EXERCISE INSTRUCTIONS = Exactly as written, copy the lines of the data below from the first through the one containing "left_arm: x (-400".

(Excerpts from a dataset)
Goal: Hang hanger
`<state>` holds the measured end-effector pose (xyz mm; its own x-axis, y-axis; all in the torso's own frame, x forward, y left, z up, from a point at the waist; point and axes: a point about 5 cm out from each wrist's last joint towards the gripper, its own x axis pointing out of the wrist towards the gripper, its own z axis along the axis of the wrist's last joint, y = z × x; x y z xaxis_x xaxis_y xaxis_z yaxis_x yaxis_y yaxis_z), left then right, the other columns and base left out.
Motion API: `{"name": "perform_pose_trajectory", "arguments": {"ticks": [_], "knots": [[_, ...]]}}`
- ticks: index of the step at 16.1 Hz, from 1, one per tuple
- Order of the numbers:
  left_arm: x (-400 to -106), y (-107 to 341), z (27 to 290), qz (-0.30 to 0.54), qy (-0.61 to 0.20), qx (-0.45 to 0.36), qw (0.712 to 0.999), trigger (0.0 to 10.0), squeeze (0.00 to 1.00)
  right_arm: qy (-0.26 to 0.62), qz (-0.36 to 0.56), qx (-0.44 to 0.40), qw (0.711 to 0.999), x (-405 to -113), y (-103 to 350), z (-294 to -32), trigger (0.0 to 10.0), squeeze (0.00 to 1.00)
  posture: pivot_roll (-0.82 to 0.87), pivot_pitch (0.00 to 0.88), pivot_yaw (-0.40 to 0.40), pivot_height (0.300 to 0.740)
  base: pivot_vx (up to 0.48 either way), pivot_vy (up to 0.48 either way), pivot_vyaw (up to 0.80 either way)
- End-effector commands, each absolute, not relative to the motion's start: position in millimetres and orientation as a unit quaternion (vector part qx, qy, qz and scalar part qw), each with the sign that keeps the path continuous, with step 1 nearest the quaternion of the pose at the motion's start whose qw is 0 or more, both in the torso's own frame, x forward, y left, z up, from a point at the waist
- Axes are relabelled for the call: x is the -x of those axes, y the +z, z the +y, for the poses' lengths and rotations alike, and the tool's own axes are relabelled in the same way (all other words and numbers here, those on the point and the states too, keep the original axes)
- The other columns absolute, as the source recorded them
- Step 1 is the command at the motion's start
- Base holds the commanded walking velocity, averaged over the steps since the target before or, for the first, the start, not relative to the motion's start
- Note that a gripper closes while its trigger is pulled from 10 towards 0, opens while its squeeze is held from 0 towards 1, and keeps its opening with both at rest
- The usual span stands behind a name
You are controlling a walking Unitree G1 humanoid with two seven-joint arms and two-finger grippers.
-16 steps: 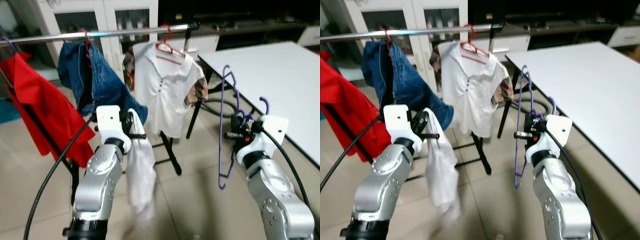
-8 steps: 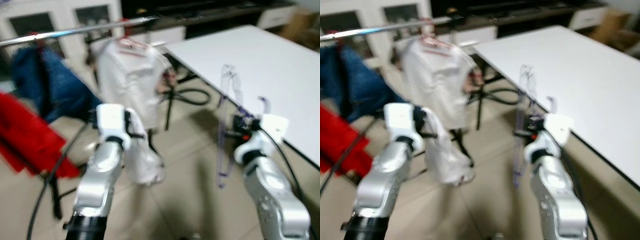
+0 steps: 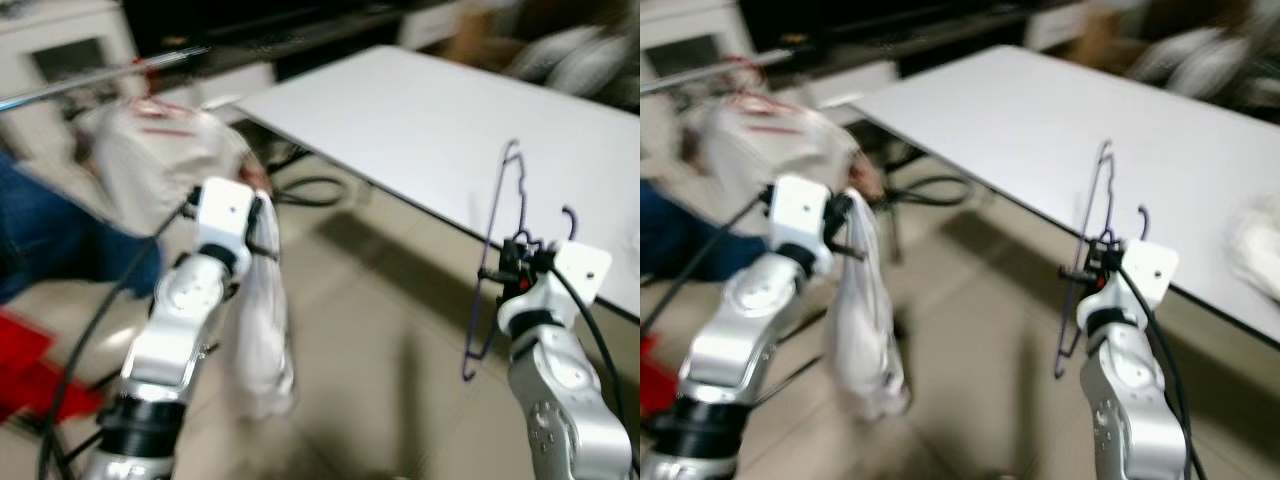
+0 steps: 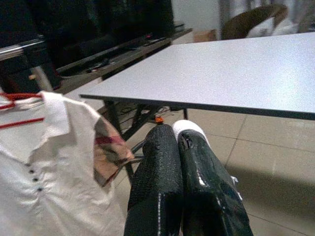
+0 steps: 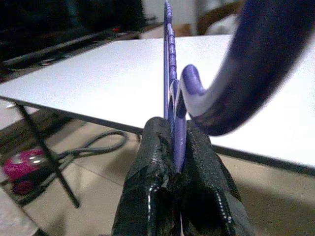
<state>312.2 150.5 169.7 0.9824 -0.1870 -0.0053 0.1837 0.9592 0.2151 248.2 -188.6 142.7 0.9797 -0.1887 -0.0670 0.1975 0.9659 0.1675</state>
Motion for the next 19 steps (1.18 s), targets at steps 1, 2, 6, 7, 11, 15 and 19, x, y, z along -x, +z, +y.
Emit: {"name": "perform_pose_trajectory", "arguments": {"ticks": [1, 2, 6, 7, 11, 15, 19], "knots": [[-315.8, 178.9, 151.1, -0.026, -0.091, -0.107, 0.990, 10.0, 0.00, -0.100, 0.028, -0.088, 0.991, -248.3, 144.0, -188.4, 10.0, 0.00, 0.09, 0.000, 0.055, 0.740, 0.000, 0.480, -0.80], [-316.4, 179.3, 152.2, -0.023, -0.089, -0.103, 0.990, 10.0, 0.00, -0.102, 0.025, -0.086, 0.991, -248.0, 144.2, -188.0, 10.0, 0.00, 0.08, 0.000, 0.056, 0.740, 0.000, 0.480, -0.80], [-316.3, 173.2, 153.3, -0.019, -0.089, -0.109, 0.990, 10.0, 0.00, -0.115, 0.024, -0.121, 0.986, -247.9, 147.3, -188.1, 10.0, 0.00, 0.08, 0.000, 0.044, 0.740, 0.000, 0.480, -0.80], [-316.2, 172.5, 153.8, -0.017, -0.087, -0.109, 0.990, 10.0, 0.00, -0.126, 0.022, -0.105, 0.986, -248.8, 147.7, -190.1, 10.0, 0.00, 0.08, 0.000, 0.041, 0.740, 0.000, 0.480, -0.80], [-317.0, 170.6, 161.0, -0.013, -0.073, -0.110, 0.991, 10.0, 0.00, -0.083, 0.040, -0.095, 0.991, -256.0, 146.1, -181.1, 10.0, 0.00, 0.08, 0.000, 0.027, 0.740, 0.000, 0.480, -0.80], [-313.5, 168.8, 164.9, -0.007, -0.068, -0.124, 0.990, 10.0, 0.00, -0.035, 0.086, -0.116, 0.989, -259.7, 141.8, -168.5, 10.0, 0.00, 0.09, 0.000, 0.014, 0.740, 0.000, 0.093, -0.20], [-313.6, 168.8, 161.9, -0.007, -0.062, -0.097, 0.993, 10.0, 0.00, -0.015, 0.089, -0.075, 0.993, -265.0, 143.4, -162.4, 10.0, 0.00, 0.08, 0.000, 0.001, 0.740, 0.071, 0.000, -0.12]]}}
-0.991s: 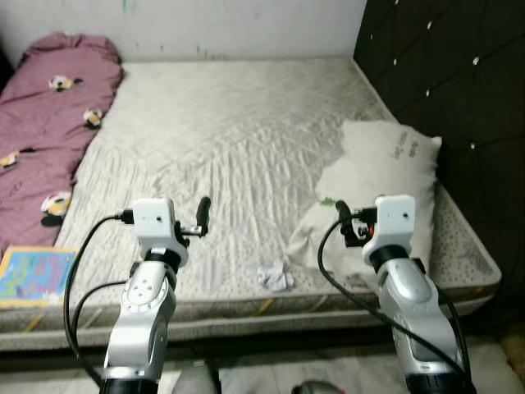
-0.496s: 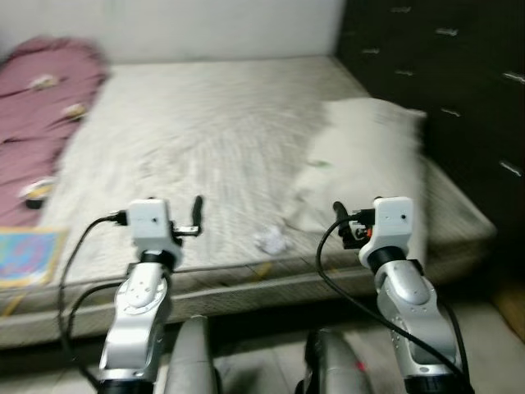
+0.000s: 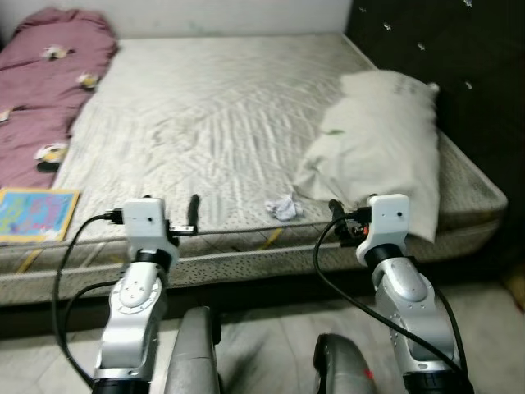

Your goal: Clean up the room

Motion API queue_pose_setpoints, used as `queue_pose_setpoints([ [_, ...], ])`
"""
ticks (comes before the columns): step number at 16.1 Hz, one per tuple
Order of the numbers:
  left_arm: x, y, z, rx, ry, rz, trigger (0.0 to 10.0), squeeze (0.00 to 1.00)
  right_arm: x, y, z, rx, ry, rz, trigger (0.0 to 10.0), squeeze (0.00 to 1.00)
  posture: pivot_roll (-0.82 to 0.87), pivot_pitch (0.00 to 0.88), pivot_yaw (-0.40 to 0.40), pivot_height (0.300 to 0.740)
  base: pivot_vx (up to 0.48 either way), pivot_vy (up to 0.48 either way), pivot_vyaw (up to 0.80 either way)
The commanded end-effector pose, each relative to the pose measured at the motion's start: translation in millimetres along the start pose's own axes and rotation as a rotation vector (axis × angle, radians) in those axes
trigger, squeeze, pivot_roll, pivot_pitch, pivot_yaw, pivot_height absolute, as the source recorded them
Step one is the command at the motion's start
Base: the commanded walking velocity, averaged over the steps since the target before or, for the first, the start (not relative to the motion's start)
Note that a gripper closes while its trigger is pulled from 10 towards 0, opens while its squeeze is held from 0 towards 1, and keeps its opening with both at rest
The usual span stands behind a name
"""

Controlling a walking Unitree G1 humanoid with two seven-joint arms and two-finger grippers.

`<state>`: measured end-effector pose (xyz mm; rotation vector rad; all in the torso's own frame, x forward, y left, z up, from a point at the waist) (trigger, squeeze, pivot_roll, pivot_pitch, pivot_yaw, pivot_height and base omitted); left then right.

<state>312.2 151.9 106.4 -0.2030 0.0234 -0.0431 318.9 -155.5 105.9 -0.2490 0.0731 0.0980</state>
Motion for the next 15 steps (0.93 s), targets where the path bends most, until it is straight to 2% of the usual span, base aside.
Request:
queue_pose_setpoints([
  [1,1.4,-0.5,6.3,-0.002,-0.02,-0.011,10.0,0.0,0.8,-3.1,1.7,-0.005,-0.005,-0.012,10.0,0.0,-0.02,0.0,0.0,0.61,0.289,0.0,0.0],
  [6,1.3,-1.9,5.3,-0.006,-0.015,-0.016,10.0,0.0,1.0,1.1,3.3,-0.02,-0.017,0.016,10.0,0.0,-0.02,0.0,-0.003,0.61,0.311,0.0,0.0],
  [9,1.8,-3.0,4.6,-0.01,-0.012,-0.021,10.0,0.0,1.1,2.1,3.9,-0.025,-0.019,0.018,10.0,0.0,-0.02,0.0,-0.003,0.61,0.322,0.0,0.8],
  [15,2.6,-3.3,2.8,-0.013,-0.002,-0.019,10.0,0.0,2.1,1.8,2.3,-0.021,-0.013,0.017,10.0,0.0,-0.02,0.0,-0.004,0.61,0.291,0.0,0.0],
])
Point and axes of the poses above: a point about 5 cm out from each wrist's last joint towards the gripper, its own x axis pointing out of the wrist towards the gripper, its own z axis along the axis of the wrist's last joint, y = z × x, the point moved 5 cm from there along x, pointing out of the wrist towards the gripper, and after that the axes turned 10 degrees about -x, right-handed, at the moved point
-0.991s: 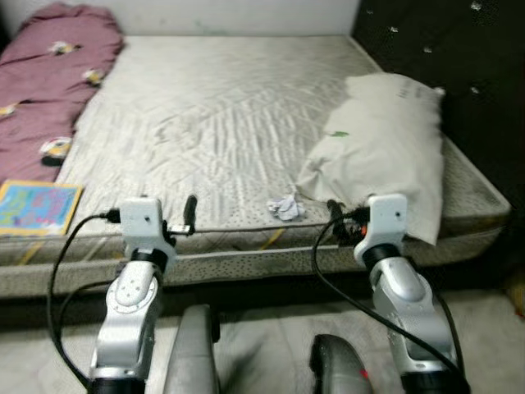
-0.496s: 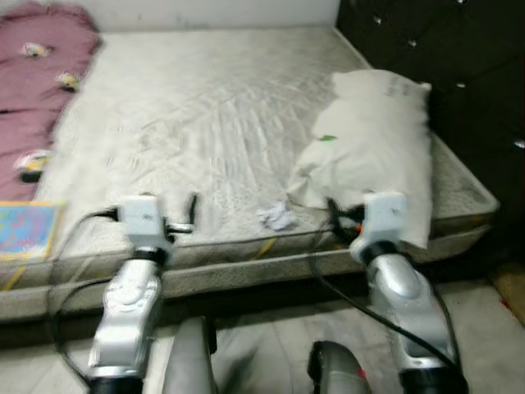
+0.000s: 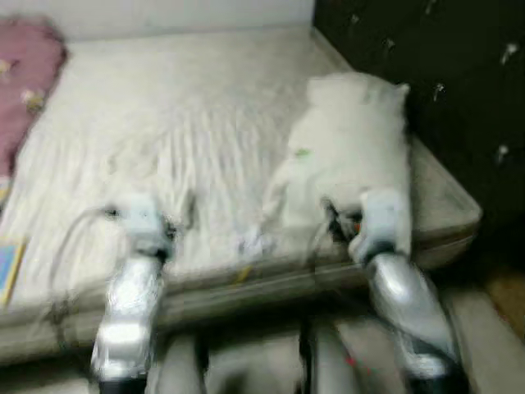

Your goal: Clean up the room

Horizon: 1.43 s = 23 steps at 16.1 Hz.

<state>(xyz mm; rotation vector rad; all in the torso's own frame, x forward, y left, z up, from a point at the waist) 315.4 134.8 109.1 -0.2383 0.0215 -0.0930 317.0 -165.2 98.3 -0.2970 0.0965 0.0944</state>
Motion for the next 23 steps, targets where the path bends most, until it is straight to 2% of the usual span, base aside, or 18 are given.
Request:
queue_pose_setpoints([
  [1,-1.9,13.6,3.8,0.023,-0.005,0.033,10.0,0.0,3.9,9.8,13.4,0.011,-0.045,0.029,10.0,0.0,-0.02,0.0,-0.003,0.61,0.251,0.0,0.0],
  [11,-5.6,23.0,-1.7,0.027,0.029,0.097,10.0,0.0,9.5,20.3,7.3,0.0,-0.025,0.081,10.0,0.0,0.01,0.0,-0.011,0.61,0.0,0.0,0.79],
  [18,-6.1,20.4,-4.1,0.013,0.045,0.086,10.0,0.0,7.8,19.3,2.2,0.035,-0.006,0.074,10.0,0.0,0.0,0.0,-0.007,0.61,0.0,0.0,0.0],
  [23,-7.8,19.3,-4.6,0.011,0.046,0.085,10.0,0.0,7.2,18.9,0.4,0.035,0.0,0.076,10.0,0.0,0.0,0.0,-0.014,0.61,0.0,0.295,0.0],
])
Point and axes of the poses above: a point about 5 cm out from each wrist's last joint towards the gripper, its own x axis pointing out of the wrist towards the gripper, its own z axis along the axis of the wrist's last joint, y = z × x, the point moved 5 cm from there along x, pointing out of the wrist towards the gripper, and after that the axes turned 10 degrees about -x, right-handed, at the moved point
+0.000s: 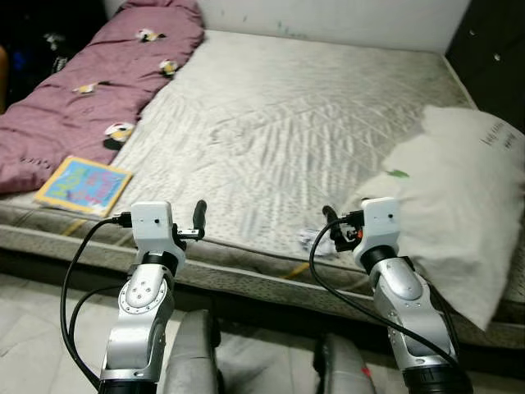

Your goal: Clean up the room

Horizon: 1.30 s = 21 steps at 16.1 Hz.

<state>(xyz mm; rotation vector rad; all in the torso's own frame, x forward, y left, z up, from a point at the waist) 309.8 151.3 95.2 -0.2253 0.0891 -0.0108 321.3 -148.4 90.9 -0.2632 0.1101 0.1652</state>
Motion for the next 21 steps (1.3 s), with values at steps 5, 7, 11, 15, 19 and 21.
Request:
queue_pose_setpoints([
  [5,-1.5,-0.1,4.6,0.006,-0.009,-0.008,10.0,0.0,0.7,2.8,1.0,0.007,0.003,0.012,10.0,0.0,0.0,0.0,-0.012,0.6,0.0,0.0,0.0],
  [7,-1.3,-0.4,4.5,0.007,-0.008,-0.009,10.0,0.0,0.7,2.7,0.9,0.008,0.003,0.012,10.0,0.0,0.0,0.0,-0.011,0.585,0.0,0.0,0.0],
  [11,-0.6,-1.2,5.9,0.01,-0.015,-0.012,10.0,0.0,1.2,2.0,0.1,0.011,0.006,0.008,10.0,0.0,0.0,0.0,-0.014,0.57,0.0,0.0,0.0],
  [15,-0.6,-2.0,8.0,0.005,-0.026,-0.018,10.0,0.0,2.2,2.1,-0.7,0.013,0.01,0.01,10.0,0.0,0.0,0.0,-0.017,0.57,0.0,0.0,0.0],
  [19,-0.5,-1.6,8.2,0.004,-0.028,-0.017,10.0,0.0,1.7,8.2,1.5,0.0,-0.006,0.043,10.0,0.0,0.0,0.0,-0.019,0.54,0.0,0.0,0.0],
  [21,-0.1,-1.2,8.7,0.005,-0.029,-0.015,10.0,0.0,2.6,8.5,1.1,0.007,-0.002,0.045,10.0,0.0,0.01,0.0,-0.019,0.52,0.0,0.0,0.0],
])
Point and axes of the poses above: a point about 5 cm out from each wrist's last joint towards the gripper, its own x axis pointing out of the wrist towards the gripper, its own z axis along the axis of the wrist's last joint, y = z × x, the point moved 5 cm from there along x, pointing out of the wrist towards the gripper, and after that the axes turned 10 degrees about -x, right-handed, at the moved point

WRITTEN RESPONSE =
Goal: Hang hanger
`<state>` holds the measured end-effector pose (xyz mm; its own x-axis, y-axis; all in the torso's own frame, x forward, y left, z up, from a point at the waist; point and axes: a point about 5 cm out from each wrist's last joint towards the gripper, its own x axis pointing out of the wrist towards the gripper, its own z axis along the axis of the wrist's last joint, y = z × x; x y z xaxis_x xaxis_y xaxis_z yaxis_x yaxis_y yaxis_z), left then right, the other columns and base left out.
Motion API: `{"name": "perform_pose_trajectory", "arguments": {"ticks": [_], "knots": [[_, ...]]}}`
- ticks: index of the step at 16.1 Hz, from 1, one per tuple
- Order of the numbers:
  left_arm: x (-400 to -106), y (-107 to 341), z (27 to 290), qz (-0.30 to 0.54), qy (-0.61 to 0.20), qx (-0.45 to 0.36), qw (0.712 to 0.999), trigger (0.0 to 10.0), squeeze (0.00 to 1.00)

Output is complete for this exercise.